I wouldnt put them in the 29 to begin with, they might kill the other inhabitants. I think to properly house tropheus, you need to devote a 75g to them. PM goodmike, he knows alot about them.


----------



## Guest (Feb 5, 2007)

ya, this would be a bad idea. firstly the food you feed tropheus is very important, seeing how too much protein makes them bloat, and when they bloat...they usually die. i would not use a 29 gallon, they need space. i have a large colony in my 125. 75 gallon would be the minimum sized tank i personally would use, but ive seen people use 55's. Next, i would not do more than one species unless you have large groups, like a dozen of each. it just seems to work better that way. i have no personal experience with the ikolas so i do not know their aggression verses what i have. i would definatly think about a bigger tank.


----------



## fishermanzack (Jan 31, 2006)

Well I have a 55 gallon at home, but I can't put them in there till I get a 135 or so for my fronts to go in to. I'll probably just think about putting it off for a while till I know I have room.
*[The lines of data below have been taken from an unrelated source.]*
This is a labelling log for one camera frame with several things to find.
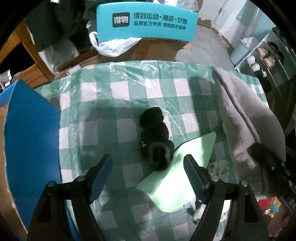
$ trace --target shoe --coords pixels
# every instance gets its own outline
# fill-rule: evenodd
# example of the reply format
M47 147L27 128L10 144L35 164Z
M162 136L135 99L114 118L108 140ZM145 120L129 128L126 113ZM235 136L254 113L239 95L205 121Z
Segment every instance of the shoe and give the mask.
M257 52L261 58L264 58L268 54L268 50L265 47L257 48Z
M266 78L258 78L265 94L271 92L271 83Z
M263 78L263 75L264 75L262 70L254 71L254 74L258 79Z
M269 56L267 58L264 58L263 62L265 63L266 67L269 70L271 70L274 67L274 64L275 64L276 61L275 61L273 56Z
M256 71L258 71L258 70L260 70L260 65L259 64L253 64L252 66L251 66L251 69L253 70L253 72L256 72Z
M268 42L267 43L271 50L274 52L278 60L281 62L281 64L284 64L284 55L282 52L279 51L278 46L274 42Z
M252 56L250 56L250 57L247 57L247 62L248 62L248 64L251 66L251 65L253 65L253 64L255 64L256 63L256 61L255 61L255 57L252 55Z

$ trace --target gray fleece blanket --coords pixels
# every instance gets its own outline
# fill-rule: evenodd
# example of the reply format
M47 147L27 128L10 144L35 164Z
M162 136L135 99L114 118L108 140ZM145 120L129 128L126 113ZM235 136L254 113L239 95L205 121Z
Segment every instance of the gray fleece blanket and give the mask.
M219 109L225 126L230 155L240 179L246 180L255 194L269 195L272 183L266 169L254 160L248 149L262 143L283 162L285 137L272 111L237 76L212 67L219 93Z

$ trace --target blue textured gripper pad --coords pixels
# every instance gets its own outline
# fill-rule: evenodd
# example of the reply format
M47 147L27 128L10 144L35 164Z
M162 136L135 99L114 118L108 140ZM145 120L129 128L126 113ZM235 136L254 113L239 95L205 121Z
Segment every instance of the blue textured gripper pad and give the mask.
M112 156L107 155L107 158L105 160L103 159L104 157L100 161L104 161L104 164L98 171L98 174L91 185L91 194L89 197L89 200L91 203L93 203L95 200L97 200L100 197L103 187L113 167Z
M203 184L201 178L187 156L184 157L183 166L191 187L195 193L196 199L200 200L202 203L205 203L207 200L205 196L205 185Z

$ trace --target green checkered tablecloth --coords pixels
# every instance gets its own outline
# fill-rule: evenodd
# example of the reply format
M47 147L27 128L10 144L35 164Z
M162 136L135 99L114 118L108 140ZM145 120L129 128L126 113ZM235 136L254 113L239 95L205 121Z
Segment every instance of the green checkered tablecloth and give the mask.
M175 146L217 134L213 159L230 162L210 67L166 61L87 66L36 91L62 110L59 157L63 182L84 175L104 153L114 167L100 198L91 206L106 240L189 240L196 224L185 205L161 212L135 186L151 173L139 151L140 114L159 106ZM258 79L232 72L265 102Z

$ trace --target metal screw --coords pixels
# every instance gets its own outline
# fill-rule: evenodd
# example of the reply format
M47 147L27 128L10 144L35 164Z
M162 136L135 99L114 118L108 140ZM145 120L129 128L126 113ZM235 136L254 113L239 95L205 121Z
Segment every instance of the metal screw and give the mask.
M48 185L49 187L52 187L54 184L55 184L55 181L49 181L49 182L47 183L47 185Z
M84 176L77 177L77 181L82 182L84 180Z
M211 176L212 181L217 182L219 181L219 178L217 176Z
M248 186L248 182L247 182L247 181L242 181L241 184L242 184L244 187Z
I have heard from several that a 55 gallon works for a colony of tropheus. thanks for the input!


----------



## Gourami Swami (Jul 4, 2006)

I tihnk a 75 would be a minimum to have a real colony.


----------



## Guest (Feb 5, 2007)

i would agree. most people dont realize how active and agressive these guys really are. the more space you have the better. In my 125 right now i have 3 different species, each from a different class of tropheus. i have duboisi, bulus (a sp. black), and livua (sp. red). the bulus are by far the most aggressive. if you are goign for a smaller tank i would stick with duboisis maybe, the seem to be less agressive. and in a smaller tank i only recommend one large colony of one species, not several.


----------



## fishermanzack (Jan 31, 2006)

alright, well thanks for the input guys, I think I might just wait to get a group of 12 or so and put them in my 55 gallon. Thanks again for the info!


----------



## girth vader (Apr 24, 2006)

some people just dont listen.....................


----------